• Provided data
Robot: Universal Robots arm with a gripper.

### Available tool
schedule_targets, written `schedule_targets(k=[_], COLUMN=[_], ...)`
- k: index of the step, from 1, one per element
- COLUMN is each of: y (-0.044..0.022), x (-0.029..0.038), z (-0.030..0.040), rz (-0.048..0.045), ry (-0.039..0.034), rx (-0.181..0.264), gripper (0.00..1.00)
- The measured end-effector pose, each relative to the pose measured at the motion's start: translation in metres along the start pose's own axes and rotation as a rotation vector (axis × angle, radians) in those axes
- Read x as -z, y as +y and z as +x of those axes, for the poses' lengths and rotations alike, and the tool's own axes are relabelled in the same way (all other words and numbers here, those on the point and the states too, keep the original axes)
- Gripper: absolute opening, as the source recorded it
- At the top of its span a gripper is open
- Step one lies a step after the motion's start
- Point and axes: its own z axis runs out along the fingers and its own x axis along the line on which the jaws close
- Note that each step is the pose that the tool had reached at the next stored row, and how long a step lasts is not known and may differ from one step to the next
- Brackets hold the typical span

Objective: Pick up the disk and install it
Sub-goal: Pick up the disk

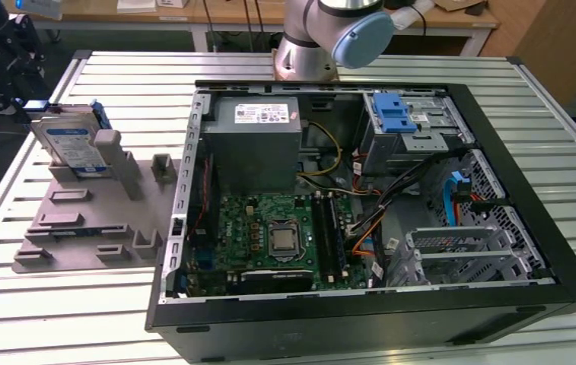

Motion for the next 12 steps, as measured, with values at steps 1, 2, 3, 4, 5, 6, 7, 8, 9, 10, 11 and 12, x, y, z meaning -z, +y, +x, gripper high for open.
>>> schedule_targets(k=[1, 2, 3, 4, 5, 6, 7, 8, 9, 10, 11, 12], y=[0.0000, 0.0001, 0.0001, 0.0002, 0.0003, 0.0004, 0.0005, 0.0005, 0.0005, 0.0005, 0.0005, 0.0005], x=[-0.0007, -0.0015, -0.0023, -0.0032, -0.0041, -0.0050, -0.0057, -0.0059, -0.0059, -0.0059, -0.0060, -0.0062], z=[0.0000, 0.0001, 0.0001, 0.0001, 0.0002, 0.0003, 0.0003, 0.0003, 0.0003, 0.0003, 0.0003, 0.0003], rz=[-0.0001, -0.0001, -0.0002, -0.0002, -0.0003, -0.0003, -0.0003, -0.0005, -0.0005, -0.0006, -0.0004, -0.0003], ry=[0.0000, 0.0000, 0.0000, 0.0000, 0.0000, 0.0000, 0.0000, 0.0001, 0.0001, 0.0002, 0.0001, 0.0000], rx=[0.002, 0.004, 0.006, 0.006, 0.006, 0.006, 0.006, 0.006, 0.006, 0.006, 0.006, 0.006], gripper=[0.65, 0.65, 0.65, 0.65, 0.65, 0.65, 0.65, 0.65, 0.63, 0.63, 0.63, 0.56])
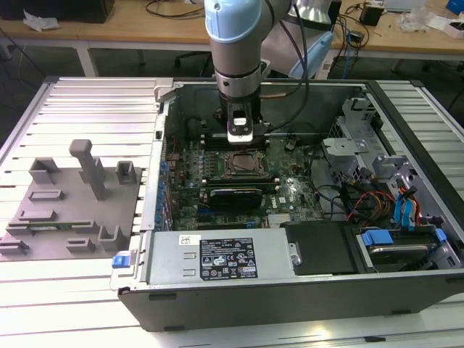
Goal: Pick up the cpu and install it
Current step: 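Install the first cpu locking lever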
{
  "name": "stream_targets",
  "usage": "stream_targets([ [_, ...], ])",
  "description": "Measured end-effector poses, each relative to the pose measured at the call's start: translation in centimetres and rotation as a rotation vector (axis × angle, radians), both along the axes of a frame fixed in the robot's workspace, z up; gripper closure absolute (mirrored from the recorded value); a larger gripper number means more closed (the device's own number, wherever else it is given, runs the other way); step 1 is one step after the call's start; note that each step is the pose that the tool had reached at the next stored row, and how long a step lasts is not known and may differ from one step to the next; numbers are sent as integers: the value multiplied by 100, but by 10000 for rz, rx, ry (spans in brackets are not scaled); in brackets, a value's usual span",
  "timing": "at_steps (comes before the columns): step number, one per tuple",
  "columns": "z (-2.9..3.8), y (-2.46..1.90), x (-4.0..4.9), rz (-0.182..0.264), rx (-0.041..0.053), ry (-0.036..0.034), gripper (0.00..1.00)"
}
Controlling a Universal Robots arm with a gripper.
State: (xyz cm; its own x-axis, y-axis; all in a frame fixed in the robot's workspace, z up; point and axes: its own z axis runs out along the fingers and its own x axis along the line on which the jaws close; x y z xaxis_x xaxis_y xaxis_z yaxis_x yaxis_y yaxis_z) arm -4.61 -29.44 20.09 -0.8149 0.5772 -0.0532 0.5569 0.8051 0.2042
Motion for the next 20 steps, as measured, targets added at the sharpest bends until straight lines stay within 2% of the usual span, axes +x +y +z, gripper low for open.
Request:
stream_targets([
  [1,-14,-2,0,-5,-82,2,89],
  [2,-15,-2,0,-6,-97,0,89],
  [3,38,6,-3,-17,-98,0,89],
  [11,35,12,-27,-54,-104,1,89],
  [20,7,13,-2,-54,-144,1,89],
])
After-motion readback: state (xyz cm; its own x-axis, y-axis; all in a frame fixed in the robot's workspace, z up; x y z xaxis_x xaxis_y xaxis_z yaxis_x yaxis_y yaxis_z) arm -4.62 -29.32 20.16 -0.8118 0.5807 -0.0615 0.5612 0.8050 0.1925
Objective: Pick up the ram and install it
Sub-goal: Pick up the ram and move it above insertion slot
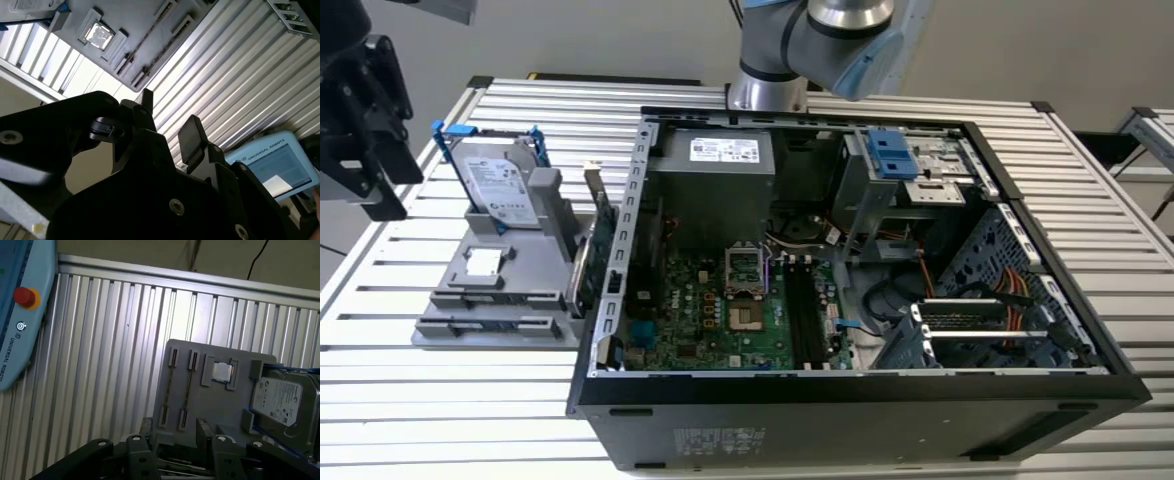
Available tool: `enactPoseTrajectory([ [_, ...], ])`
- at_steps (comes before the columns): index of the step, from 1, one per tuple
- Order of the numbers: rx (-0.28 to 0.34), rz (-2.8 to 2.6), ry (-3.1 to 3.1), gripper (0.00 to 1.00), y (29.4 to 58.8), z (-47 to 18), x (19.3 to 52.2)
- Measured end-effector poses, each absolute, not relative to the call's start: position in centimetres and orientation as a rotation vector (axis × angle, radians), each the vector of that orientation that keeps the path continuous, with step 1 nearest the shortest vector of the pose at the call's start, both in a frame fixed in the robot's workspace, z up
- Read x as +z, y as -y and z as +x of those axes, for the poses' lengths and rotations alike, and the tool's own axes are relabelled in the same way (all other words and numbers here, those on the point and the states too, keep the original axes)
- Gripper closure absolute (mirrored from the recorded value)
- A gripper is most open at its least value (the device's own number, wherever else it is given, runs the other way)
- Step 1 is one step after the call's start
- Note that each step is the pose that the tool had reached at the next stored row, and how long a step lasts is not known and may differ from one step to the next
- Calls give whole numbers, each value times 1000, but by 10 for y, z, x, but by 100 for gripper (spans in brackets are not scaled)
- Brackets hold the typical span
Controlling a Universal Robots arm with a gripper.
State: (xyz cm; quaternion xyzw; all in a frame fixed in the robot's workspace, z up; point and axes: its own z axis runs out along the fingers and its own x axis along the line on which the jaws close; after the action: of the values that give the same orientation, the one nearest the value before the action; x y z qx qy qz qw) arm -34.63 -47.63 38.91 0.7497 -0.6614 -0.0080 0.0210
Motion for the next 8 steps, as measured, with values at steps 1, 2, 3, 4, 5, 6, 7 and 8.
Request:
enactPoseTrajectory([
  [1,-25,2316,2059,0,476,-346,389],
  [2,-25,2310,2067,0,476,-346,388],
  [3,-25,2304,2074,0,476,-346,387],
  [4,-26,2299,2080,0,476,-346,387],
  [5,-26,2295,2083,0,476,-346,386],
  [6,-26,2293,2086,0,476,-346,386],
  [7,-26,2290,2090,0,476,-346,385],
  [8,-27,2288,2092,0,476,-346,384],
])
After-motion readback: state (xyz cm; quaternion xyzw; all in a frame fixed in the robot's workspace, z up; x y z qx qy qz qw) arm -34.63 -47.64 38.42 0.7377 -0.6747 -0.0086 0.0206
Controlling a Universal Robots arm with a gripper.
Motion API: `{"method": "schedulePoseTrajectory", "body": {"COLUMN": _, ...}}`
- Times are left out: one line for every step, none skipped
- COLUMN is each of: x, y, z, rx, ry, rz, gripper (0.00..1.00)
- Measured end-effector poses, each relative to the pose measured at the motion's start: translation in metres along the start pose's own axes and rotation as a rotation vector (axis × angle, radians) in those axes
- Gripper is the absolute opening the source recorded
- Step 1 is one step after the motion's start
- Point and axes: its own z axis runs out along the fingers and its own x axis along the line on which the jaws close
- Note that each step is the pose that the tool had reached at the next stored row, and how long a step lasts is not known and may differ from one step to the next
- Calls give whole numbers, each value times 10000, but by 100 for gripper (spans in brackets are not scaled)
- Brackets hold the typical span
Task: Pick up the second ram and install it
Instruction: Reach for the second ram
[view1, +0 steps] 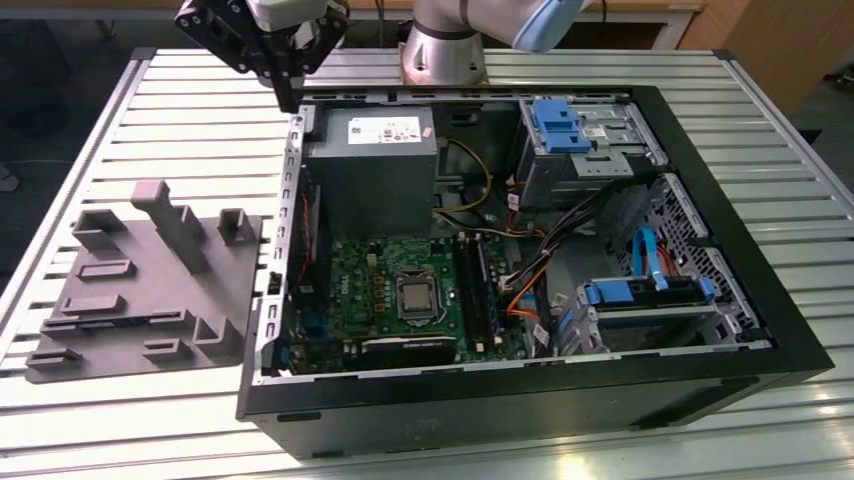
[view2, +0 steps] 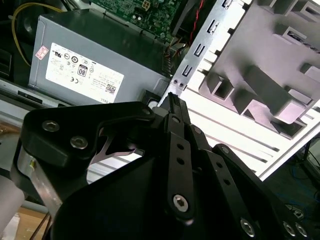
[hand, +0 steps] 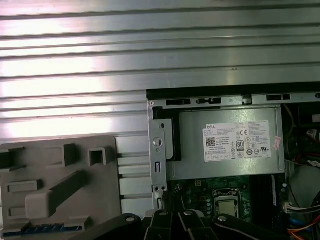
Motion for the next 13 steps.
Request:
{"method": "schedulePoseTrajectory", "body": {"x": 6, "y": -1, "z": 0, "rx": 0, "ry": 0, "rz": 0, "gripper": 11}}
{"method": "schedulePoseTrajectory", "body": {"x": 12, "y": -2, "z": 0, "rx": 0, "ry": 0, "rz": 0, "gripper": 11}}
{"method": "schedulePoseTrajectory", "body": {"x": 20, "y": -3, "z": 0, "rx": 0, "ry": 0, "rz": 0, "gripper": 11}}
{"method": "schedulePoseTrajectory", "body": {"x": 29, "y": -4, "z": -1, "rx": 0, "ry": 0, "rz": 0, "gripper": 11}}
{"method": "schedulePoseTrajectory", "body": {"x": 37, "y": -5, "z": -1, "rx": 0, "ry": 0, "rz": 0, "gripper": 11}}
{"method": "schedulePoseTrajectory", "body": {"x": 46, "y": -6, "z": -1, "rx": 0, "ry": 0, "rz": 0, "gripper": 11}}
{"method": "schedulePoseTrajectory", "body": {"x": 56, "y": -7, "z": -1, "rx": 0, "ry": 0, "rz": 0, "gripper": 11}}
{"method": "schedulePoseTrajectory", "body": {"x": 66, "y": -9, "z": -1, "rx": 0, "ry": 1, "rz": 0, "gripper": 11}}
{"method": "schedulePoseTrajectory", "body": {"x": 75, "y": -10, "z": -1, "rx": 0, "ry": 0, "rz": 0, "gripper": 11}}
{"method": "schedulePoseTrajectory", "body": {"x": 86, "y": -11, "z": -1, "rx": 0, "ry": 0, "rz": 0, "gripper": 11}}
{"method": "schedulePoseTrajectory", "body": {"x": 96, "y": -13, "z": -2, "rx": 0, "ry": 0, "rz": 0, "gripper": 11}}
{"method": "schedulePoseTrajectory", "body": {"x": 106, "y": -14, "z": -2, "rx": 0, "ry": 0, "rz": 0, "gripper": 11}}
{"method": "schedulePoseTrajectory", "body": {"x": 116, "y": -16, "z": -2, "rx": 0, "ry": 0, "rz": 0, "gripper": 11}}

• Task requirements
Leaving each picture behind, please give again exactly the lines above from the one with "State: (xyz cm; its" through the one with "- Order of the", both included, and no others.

• Result of this task
State: (xyz cm; its own x-axis, y-axis; all in a frame fixed in the robot's workspace, z up; point and axes: its own z axis runs out along the fingers and its own x axis along the line on which the jaws close; x y z xaxis_x xaxis_y xaxis_z yaxis_x yaxis_y yaxis_z) arm -4.61 -29.44 20.09 -0.8149 0.5772 -0.0532 0.5569 0.8051 0.2042
Motion for the next 20 steps, as measured, targets added at the sharpest bends until straight lines stay within 2% of the usual span, axes +x +y +z, gripper low for open.
Request:
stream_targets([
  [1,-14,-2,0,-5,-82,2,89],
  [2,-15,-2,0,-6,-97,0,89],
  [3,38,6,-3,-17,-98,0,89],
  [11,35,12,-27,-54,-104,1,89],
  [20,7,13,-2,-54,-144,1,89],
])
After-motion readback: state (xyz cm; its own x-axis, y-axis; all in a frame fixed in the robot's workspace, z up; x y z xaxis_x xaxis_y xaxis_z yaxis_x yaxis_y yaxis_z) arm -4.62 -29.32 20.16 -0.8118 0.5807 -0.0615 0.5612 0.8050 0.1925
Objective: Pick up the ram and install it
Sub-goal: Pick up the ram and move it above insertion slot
Available tool: `enactPoseTrajectory([ [_, ...], ])`
- at_steps (comes before the columns): index of the step, from 1, one per tuple
- Order of the numbers: rx (-0.28 to 0.34), rz (-2.8 to 2.6), ry (-3.1 to 3.1), gripper (0.00 to 1.00), y (29.4 to 58.8), z (-47 to 18), x (19.3 to 52.2)

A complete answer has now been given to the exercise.